My child was hit at school and came home extremely upset. It was apparently minimised when brought to the teacher ("it can't have been that bad/hard") and I'm assuming this is because my child approaches the teacher or other staff quite a lot about things. The older child has seen DC since and they wanted to hug my DC who said they'd let the child hug them. (My DC isn't crazy about being approached for hugs from the older children and feels like they have to agree once but doesn't like it excessively.)
For context, I think my DC has struggled emotionally with starting school and a few adjustments at home. They're quite sensitive and do complain about feeling ill a lot, at home and school. (I've two other friends with children the same age and both have told me theirs have gone through/are going through a stage of this so I'm not sure how common it is.) The teacher has said they try to minimise this to nip it in the bud. I get the tactic and appreciate that they've got 30 kids to deal with but DC has now started to feel that they are not listened to or heard when others are.

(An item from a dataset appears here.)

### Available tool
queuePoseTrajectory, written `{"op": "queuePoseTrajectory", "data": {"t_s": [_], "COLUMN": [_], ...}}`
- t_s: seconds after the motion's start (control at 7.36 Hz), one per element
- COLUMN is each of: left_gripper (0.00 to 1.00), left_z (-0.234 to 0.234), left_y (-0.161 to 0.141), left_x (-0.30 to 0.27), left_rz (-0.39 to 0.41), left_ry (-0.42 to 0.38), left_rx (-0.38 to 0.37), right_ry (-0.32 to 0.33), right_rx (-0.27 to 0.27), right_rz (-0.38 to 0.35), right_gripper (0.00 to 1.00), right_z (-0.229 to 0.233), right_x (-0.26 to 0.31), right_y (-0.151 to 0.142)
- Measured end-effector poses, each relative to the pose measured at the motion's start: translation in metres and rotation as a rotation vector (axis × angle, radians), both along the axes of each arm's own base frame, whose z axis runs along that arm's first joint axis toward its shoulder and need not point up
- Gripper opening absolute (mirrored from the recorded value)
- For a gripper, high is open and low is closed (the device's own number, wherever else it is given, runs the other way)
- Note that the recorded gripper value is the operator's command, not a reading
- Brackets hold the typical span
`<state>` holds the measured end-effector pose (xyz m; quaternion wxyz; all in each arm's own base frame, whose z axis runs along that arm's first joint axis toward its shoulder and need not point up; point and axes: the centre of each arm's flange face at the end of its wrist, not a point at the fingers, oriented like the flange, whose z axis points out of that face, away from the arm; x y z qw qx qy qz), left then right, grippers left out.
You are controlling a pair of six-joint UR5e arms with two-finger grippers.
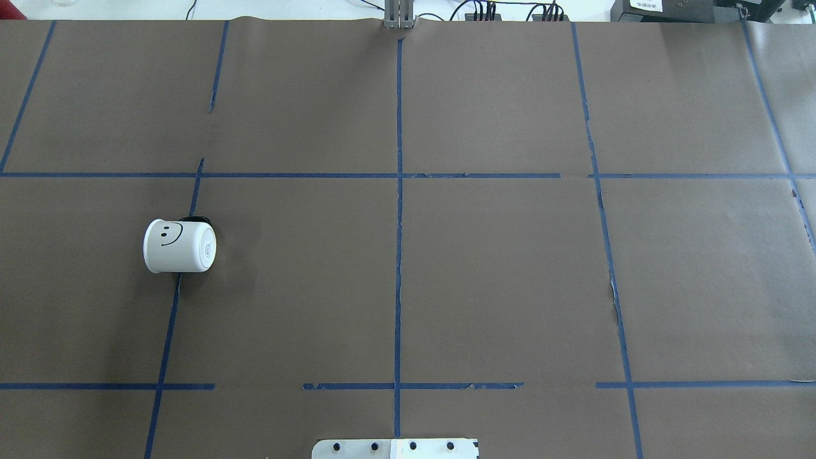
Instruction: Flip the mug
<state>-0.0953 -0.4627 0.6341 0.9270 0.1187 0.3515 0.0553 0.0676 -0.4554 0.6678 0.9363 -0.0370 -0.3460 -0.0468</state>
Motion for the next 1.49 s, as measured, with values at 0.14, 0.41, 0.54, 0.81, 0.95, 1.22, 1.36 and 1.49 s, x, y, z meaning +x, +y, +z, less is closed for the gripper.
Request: {"op": "queuePoseTrajectory", "data": {"t_s": [0.14,0.41,0.54,0.81,0.95,1.22,1.36,1.49], "left_gripper": [1.0,1.0,1.0,1.0,1.0,1.0,1.0,1.0], "left_z": [0.0,0.002,-0.001,-0.009,-0.017,-0.046,-0.064,-0.08], "left_y": [0.0,-0.004,-0.01,-0.02,-0.026,-0.033,-0.03,-0.022], "left_x": [0.001,0.017,0.037,0.082,0.109,0.179,0.216,0.243], "left_rz": [0.001,0.033,0.075,0.166,0.204,0.171,0.117,0.079], "left_ry": [0.001,0.002,0.002,0.001,0.006,0.07,0.136,0.233], "left_rx": [-0.001,-0.009,-0.002,0.023,0.056,0.06,0.037,0.01], "right_ry": [0.0,0.0,0.0,0.0,0.0,0.0,0.0,0.0], "right_rx": [0.0,0.0,0.0,0.0,0.0,0.0,0.0,0.0], "right_rz": [0.0,0.0,0.0,0.0,0.0,0.0,0.0,0.0], "right_gripper": [1.0,1.0,1.0,1.0,1.0,1.0,1.0,1.0], "right_z": [0.0,0.0,0.0,0.0,0.0,0.0,0.0,0.0], "right_x": [0.0,0.0,0.0,0.0,0.0,0.0,0.0,0.0], "right_y": [0.0,0.0,0.0,0.0,0.0,0.0,0.0,0.0]}}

We've had conversations at home about how to approach things, for example if a friend says or does something and how they could resolve it between them themselves to avoid situations where the teacher will turn them away. If it's getting hurt by someone physically or someone being mean and you feel bullied then tell a teacher. They have intervention at school for emotional intelligence.
Anyway, I can see what may have lead to this being minimised but don't know how to approach this with the school. My child initially asked to change schools the same day.